# Team Ranking based on Colley's method
Resources used:
- https://www.colleyrankings.com/matrate.pdf ($\textbf{Colley's own description of the method}$ - reliable but bad notation and lengthy)
- https://www.dcs.bbk.ac.uk/~ale/dsta+dsat/dsta+dsat-3/lm-ch3-colley.pdf (watch out for small errors)

###  Method Description
One can imagine a simple ranking system based on the winning percentage (of team $i$)

$$r_i = \frac{w_i}{t_i}$$

the teams. Colley proposed a simple modification which
- takes into account the opponent players strength
- makes rankings "zero sum" (teams steal "ranking score", rankings does not really sum to 0, but $n_{\text{teams}}/2$)
- initially more stabler (a team who loses once does not have 0 ranking, but moves more slowly away from the teams' equilibrium)

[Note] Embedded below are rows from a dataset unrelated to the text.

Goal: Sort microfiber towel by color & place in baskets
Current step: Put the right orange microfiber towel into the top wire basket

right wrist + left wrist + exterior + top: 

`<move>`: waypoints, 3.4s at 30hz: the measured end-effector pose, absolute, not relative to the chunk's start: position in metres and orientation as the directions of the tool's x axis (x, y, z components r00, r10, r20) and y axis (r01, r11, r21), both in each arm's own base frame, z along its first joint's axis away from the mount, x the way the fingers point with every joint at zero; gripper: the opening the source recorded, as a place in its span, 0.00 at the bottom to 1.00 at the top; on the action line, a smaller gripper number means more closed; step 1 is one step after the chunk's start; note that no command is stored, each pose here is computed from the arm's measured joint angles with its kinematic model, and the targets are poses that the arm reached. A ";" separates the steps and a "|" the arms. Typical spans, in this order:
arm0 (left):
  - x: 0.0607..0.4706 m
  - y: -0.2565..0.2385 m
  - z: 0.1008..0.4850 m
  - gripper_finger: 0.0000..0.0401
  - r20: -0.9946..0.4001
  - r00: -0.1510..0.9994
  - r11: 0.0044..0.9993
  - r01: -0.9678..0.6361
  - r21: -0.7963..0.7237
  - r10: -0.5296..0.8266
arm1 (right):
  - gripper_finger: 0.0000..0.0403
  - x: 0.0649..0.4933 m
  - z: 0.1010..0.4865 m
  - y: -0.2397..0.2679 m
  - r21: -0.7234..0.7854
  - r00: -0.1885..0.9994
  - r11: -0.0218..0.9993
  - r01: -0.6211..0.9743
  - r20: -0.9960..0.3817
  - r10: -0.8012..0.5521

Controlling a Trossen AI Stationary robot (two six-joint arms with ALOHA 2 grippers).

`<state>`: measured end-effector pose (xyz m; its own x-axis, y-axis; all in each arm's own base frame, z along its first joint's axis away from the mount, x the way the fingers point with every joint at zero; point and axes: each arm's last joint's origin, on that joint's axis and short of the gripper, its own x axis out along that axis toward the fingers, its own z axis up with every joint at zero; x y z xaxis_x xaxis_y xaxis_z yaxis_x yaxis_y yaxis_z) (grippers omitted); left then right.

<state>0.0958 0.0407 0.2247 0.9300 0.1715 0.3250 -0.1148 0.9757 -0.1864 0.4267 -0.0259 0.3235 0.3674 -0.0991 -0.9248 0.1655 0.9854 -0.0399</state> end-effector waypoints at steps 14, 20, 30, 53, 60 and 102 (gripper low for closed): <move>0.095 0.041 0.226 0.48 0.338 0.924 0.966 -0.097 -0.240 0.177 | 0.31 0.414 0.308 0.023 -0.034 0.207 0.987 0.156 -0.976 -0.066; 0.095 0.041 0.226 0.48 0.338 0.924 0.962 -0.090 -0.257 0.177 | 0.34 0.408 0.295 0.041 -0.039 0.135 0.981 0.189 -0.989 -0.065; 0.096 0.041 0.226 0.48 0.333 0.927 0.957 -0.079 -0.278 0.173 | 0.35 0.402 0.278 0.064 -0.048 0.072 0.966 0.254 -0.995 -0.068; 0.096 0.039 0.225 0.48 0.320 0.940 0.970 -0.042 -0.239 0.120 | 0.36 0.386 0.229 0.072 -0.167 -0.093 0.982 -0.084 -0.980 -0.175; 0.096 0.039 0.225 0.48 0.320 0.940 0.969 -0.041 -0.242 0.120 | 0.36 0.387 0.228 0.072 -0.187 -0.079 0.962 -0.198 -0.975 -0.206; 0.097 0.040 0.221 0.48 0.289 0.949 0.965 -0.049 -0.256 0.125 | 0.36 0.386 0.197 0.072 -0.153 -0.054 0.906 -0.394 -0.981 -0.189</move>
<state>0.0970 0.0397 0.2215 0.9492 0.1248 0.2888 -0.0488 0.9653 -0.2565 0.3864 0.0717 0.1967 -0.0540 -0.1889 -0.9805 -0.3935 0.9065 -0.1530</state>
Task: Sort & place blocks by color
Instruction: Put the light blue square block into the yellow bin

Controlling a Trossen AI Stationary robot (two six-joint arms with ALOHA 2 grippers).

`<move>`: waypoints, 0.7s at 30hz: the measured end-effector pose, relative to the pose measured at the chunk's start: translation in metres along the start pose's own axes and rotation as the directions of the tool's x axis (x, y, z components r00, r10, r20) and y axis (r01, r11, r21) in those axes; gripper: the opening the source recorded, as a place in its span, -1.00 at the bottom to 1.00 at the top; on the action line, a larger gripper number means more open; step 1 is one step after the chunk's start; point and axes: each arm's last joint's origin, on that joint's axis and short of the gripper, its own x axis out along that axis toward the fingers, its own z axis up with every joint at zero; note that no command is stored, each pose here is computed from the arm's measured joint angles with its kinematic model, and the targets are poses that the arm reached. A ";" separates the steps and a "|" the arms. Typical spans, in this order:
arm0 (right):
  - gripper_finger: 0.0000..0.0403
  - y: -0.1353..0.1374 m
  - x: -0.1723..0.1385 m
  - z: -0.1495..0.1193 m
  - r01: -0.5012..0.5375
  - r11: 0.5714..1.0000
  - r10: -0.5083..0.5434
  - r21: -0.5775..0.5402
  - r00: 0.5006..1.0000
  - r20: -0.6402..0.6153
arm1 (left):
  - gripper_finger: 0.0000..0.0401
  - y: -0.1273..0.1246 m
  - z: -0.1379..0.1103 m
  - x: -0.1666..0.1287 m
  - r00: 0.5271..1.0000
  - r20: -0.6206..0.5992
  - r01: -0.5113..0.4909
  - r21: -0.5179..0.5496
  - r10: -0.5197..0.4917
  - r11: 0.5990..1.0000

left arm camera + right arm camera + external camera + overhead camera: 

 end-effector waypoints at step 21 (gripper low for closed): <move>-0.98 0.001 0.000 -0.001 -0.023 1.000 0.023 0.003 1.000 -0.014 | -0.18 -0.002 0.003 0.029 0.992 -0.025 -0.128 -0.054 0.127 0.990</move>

by instead using the (Laplace modified) winning percentage

$$r_i = \frac{w_i+1}{t_i+2}.$$

Consider that we may write

$$ w_i = \frac{w_i-l_i}{2} + \frac{w_i+l_i}{2} = \frac{w_i-l_i}{2} + \frac{t_i}{2}$$

where we may estimate the $\frac{t_i}{2}$ as

$$ \sum_{i=1}^{t_i} \frac{1}{2} \approx \sum_{j\in \mathcal{O}_i} n_{i,j} r_j $$

where $\mathcal{O}_i$ is the set of opponents of team i and $n_{i,j}$ is the number of matches between $i$ and $j$ (note that the approximation is justified by the fact that the equilibrium of ratings is $\frac{1}{2}$, but the approximation may be bad if there are multiple teams who only wins and loses - should not be a problem in fair match ups or sports where domination is unusual). We may then write

$$ r_i \approx \frac{\frac{w_i-l_i}{2} - \sum_{j\in \mathcal{O}_i} n_{i,j} r_j +1}{t_i+2} $$

where, using this approximation, we now have that the rating of one team is dependent on the other teams. Further, we see that the equation is a system of $n_{\text{teams}}$ equations with $n_{\text{teams}}$ variables as $i \in \{ 1,2,...,n_{\text{teams}} \}$:

$$ (t_i + 2)r_i - \sum_{j\in \mathcal{O}_i} n_{i,j} r_j = \frac{w_i-l_i}{2} + 1 $$

or, in matrix form

$$ Cr = b $$

where $b_i = \frac{w_i-l_i}{2} +1 $ and the diagonal elements of $C$ are $C_{i,i}=t_i+2$ and the off-diagonal elements are $C_{i,j} = -n_{i,j}$ for $i \neq j$.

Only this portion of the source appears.